9 variabel penelitian secara operasional; dan struktur organisasi skripsi. Bab II merupakan bagian kajian pustaka terhadap variabel-variabel penelitian yang telah dirumuskan dalam bentuk rumusan masalah pada Bab I yaitu levels of inquiry pada tingkat interactive demonstration dan pemahaman konsep. Selain membahas kedua variabel penelitian, hubungan antara kedua variabel penelitian juga dijelaskan dalam kajian pustaka ini. Bab III merupakan bab metode penelitian yang terdiri atas metode dan desain penelitian, partisipan, populasi dan sampel penelitian, instrumen penelitian dan pengembangannya, teknik pengumpulan data, prosedur penelitian, analisis uji coba instrumen penelitian, dan teknik pengolahan data.
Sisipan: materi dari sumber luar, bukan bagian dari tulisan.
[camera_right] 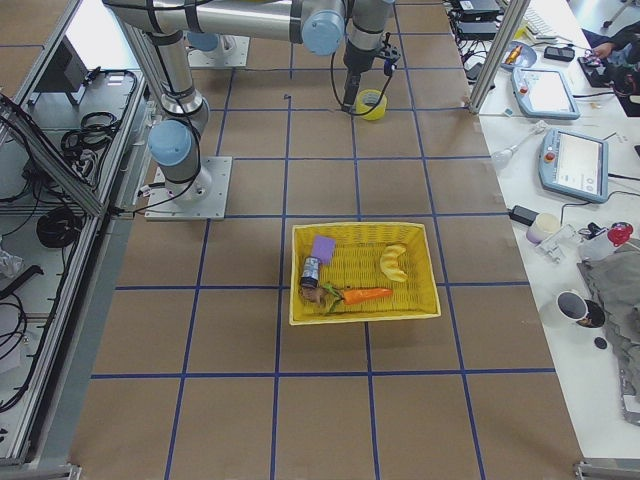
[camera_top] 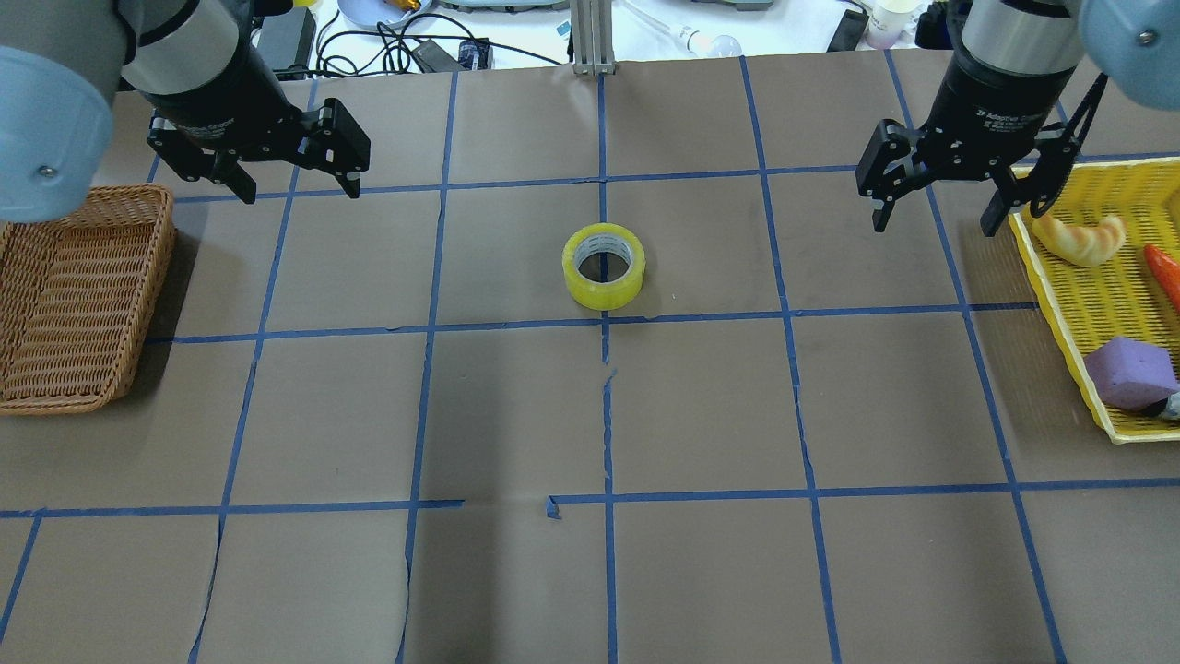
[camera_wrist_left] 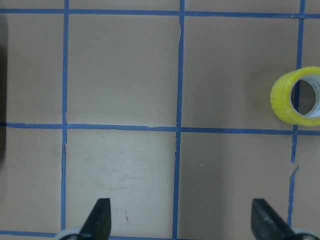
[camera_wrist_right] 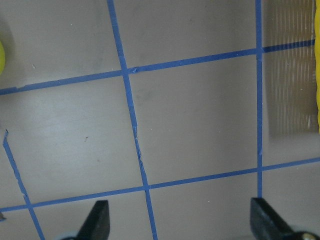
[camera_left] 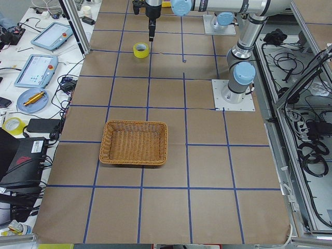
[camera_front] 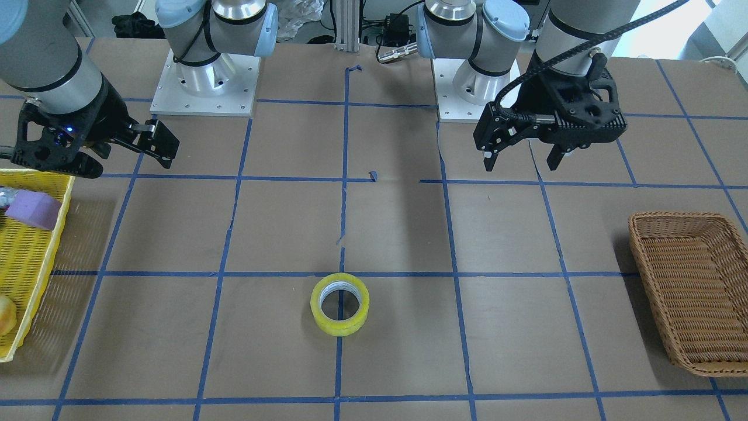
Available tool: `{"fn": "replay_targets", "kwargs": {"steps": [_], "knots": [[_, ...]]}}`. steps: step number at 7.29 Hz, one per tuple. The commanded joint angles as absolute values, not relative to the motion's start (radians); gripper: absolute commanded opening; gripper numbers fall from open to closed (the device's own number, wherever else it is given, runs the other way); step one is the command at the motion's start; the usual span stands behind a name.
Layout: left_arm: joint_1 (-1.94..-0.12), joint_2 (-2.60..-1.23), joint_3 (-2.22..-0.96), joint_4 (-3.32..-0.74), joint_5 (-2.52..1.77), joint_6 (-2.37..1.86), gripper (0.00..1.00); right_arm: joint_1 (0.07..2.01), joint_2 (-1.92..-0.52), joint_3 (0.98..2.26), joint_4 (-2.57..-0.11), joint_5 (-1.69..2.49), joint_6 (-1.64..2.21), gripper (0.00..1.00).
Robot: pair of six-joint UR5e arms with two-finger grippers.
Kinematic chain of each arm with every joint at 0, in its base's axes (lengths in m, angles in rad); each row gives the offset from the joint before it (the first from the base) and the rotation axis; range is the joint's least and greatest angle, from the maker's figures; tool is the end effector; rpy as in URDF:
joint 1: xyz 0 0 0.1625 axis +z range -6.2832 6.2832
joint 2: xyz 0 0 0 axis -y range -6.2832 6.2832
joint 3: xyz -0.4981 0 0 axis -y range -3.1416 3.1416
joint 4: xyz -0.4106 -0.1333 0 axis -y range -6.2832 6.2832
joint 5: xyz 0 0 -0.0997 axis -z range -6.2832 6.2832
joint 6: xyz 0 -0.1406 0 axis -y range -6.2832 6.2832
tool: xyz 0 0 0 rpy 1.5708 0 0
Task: Transfer tape with both arms
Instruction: 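Withdraw the right gripper back toward the yellow basket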
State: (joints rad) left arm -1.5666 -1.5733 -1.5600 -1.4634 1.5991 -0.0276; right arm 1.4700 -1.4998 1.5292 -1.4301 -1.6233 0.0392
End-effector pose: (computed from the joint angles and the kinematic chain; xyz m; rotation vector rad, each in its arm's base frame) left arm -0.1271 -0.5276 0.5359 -0.0520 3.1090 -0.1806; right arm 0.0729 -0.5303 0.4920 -0.2088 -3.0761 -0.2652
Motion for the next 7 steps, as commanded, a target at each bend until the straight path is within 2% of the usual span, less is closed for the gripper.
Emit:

Bab IV merupakan bagian temuan penelitian dan pembahasan dari temuan penelitian tersebut dengan menjawab pertanyaan-pertanyaan penelitian pada Bab I dan mengkaitkannya dengan kajian teori pada Bab II. Bab V merupakan bagian penutup yang terdiri atas simpulan berdasarkan temuan dan pembahasan penelitian, serta implikasi kepada dan rekomendasi untuk para pembuat kebijakan, para pengguna hasil penelitian bersangkutan, para peneliti berikutnya yang berminat untuk melakukan penelitian selanjutnya, dan pemecahan masalah di lapangan atau follow up dari hasil penelitian.